Gastric cancer is a common malignant tumor that originates from the gastric mucosal epithelium. Being insidious and non-specific, the early-stage symptoms of the cancer are similar to that of chronic diseases such as gastritis and gastric ulcer, and are therefore ignored easily. As a result, 80 to 90% of gastric cancer patients have been in the advanced stage when they are first diagnosed. Surgery, with poor prognosis and a 5-year survival rate of only 30%, is still the main treatment for advanced gastric cancer (AGC) at present.

In recent years, neoadjuvant chemotherapy (NACT) has helped improve the prognosis of patients with AGC, and gained increasing popularity among surgeons and patients. However, is cymbalta good for arthritis pain about 30% of patients with AGC cannot benefit from NACT, but suffer from the risk of disease progression, additional physical damage, and high treatment costs. Although postoperative histopathology is the gold standard for evaluating the NACT efficacy, it cannot assist in optimizing cancer treatment plans. Therefore, accurate identification of AGC patients with NACT resistance before treatment is crucial.

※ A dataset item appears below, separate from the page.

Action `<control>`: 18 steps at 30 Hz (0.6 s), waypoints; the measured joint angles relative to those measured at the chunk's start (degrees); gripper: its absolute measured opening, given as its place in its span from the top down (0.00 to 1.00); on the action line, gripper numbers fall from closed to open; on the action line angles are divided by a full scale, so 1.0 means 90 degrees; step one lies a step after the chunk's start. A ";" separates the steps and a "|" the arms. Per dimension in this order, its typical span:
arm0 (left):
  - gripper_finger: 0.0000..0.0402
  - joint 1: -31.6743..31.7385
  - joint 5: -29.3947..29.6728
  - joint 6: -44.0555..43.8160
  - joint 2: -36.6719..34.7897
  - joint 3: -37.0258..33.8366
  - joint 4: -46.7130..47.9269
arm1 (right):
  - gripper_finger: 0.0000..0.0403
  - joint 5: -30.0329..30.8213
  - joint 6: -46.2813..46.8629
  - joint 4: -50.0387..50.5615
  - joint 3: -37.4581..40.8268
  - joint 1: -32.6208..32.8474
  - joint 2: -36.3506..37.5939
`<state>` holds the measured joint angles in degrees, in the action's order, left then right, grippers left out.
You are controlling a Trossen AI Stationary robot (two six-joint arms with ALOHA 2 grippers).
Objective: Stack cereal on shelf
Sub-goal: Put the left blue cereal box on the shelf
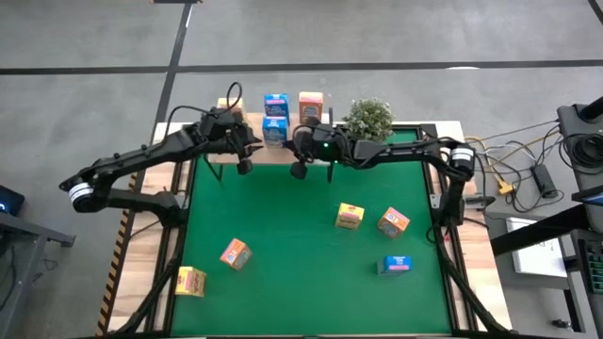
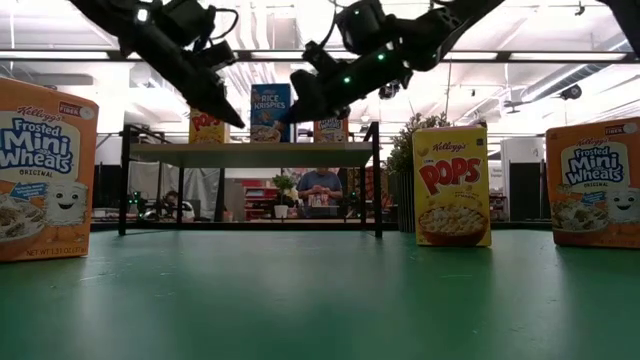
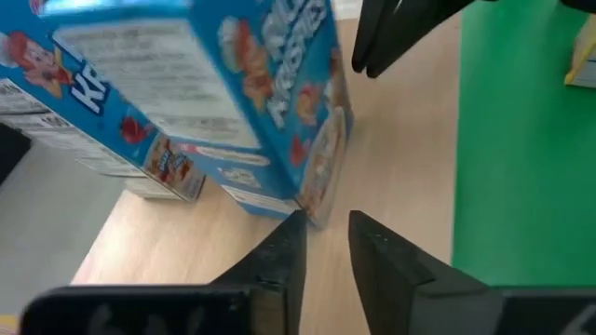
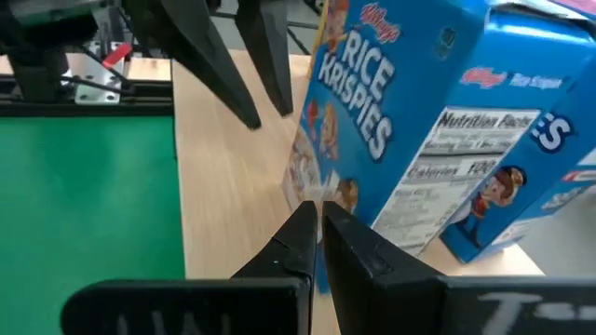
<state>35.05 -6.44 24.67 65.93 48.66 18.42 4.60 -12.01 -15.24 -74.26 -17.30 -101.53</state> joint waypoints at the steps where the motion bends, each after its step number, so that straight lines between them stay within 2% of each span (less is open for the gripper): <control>1: 0.86 0.0000 0.0001 0.0002 0.0050 0.0000 -0.0055 | 0.97 0.0004 0.0002 0.0006 -0.0050 -0.0003 -0.0041; 6: 0.90 0.0005 0.0148 0.0012 0.0250 0.0000 -0.0236 | 0.97 0.0012 0.0000 0.0078 -0.0126 -0.0031 -0.0108; 18: 0.91 0.0015 0.0168 0.0011 0.0480 0.0039 -0.0479 | 0.97 0.0228 -0.0010 0.0189 -0.0129 -0.0071 -0.0103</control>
<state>35.18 -4.93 24.76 70.24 49.01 14.11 6.66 -12.10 -13.54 -75.42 -17.94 -102.45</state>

Not long ago, researchers led by Gao Xin from the Suzhou Institute of Biomedical Engineering and Technology (SIBET) of the Chinese Academy of Sciences, collaborating with Shanxi Provincial Cancer Hospital, proposed an artificial intelligence-based method for predicting the efficacy of NACT for AGC. On this basis, the team recently has proposed, based on intelligent technology for computing medical images, a novel efficacy prediction method that can solve the problem of identifying AGC patients with NACT resistance.

The team built an end-to-end NACT efficacy prediction model for AGC by using the ResNet-50 neural network architecture to automatically mine high-dimensional features from tumor images, fusing spatial features of the tumor by using a multi-channel image input strategy and the boundary information of tumor to guide the network focus on the lesion area.

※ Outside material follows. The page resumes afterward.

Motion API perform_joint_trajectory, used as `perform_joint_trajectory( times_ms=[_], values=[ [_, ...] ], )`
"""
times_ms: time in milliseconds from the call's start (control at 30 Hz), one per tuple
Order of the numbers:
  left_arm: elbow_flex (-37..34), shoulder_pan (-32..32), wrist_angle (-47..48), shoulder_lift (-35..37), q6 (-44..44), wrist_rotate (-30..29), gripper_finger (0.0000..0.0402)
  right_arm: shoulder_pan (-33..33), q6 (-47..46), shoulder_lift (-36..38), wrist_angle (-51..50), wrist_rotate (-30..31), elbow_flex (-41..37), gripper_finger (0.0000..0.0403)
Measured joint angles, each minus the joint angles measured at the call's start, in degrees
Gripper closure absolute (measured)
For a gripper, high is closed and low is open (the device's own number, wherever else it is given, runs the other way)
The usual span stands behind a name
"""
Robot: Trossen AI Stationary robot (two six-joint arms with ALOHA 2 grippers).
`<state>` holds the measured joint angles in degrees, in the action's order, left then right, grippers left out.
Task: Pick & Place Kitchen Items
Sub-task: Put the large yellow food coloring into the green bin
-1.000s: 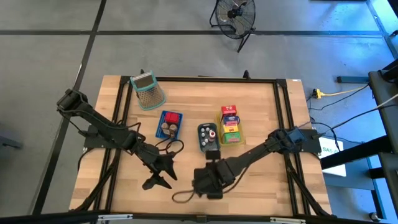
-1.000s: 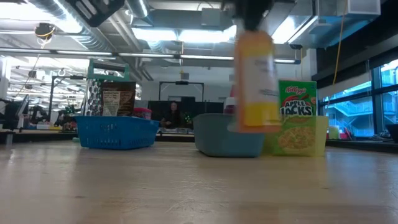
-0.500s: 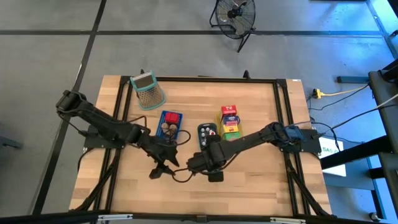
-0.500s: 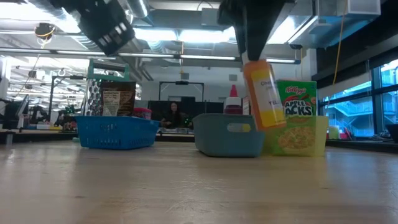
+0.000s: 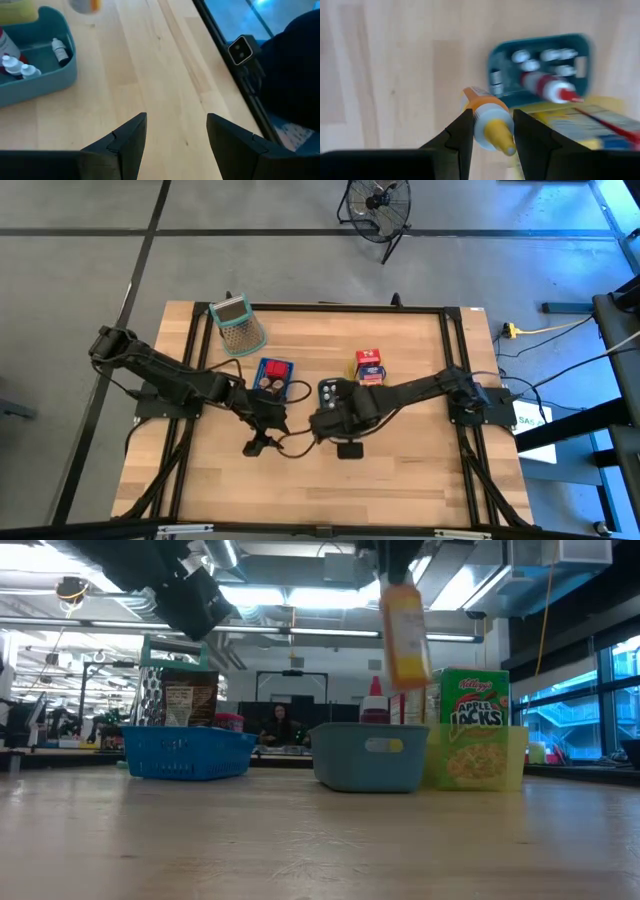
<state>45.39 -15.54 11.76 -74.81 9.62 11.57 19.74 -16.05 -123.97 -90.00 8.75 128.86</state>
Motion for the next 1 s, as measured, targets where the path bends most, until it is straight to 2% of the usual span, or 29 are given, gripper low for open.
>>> perform_joint_trajectory(
  times_ms=[133,233,367,533,733,1000],
  values=[
    [0.00,0.37,0.66,0.00,-1.06,-0.22,0.0200,-1.16,0.43,2.54,-0.01,4.95,0.02,0.0282],
    [0.00,0.28,1.03,0.00,-1.43,-2.47,0.0200,-1.97,0.43,3.14,0.01,8.04,0.00,0.0282],
    [0.00,-0.32,2.14,0.00,-1.44,-6.36,0.0200,-2.71,0.45,3.18,0.07,8.78,-1.17,0.0282],
    [0.00,-1.66,3.07,-0.02,-1.42,-10.03,0.0200,-3.25,-0.20,3.14,0.04,9.40,-6.47,0.0282],
    [0.00,-2.07,3.09,-0.02,-2.83,-10.23,0.0200,-3.82,-0.22,3.14,4.12,9.42,-12.48,0.0282],
    [0.00,-2.07,4.32,-0.04,-2.90,-10.36,0.0200,-4.06,0.47,3.18,9.73,9.29,-14.05,0.0282]
  ],
)
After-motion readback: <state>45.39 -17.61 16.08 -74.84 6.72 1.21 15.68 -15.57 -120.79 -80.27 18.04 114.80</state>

In addition, they adopted computed tomography (CT) images of 633 patients with AGC from three hospitals for model training and validation.

The results showed that the proposed model has high prediction accuracy (greater than 0.75 on the internal and external test sets) and strong generalization, making it the best end-to-end NACT response prediction model in prior studies.

Moreover, to further visualize the interpretability of the model, the researchers quantified the correspondence between tumor images and chemotherapy resistance using a visual approach. The activation region of the tumor model in the CT image is not uniform, providing a reference for identifying the implicit association between tumor heterogeneity and chemotherapy resistance.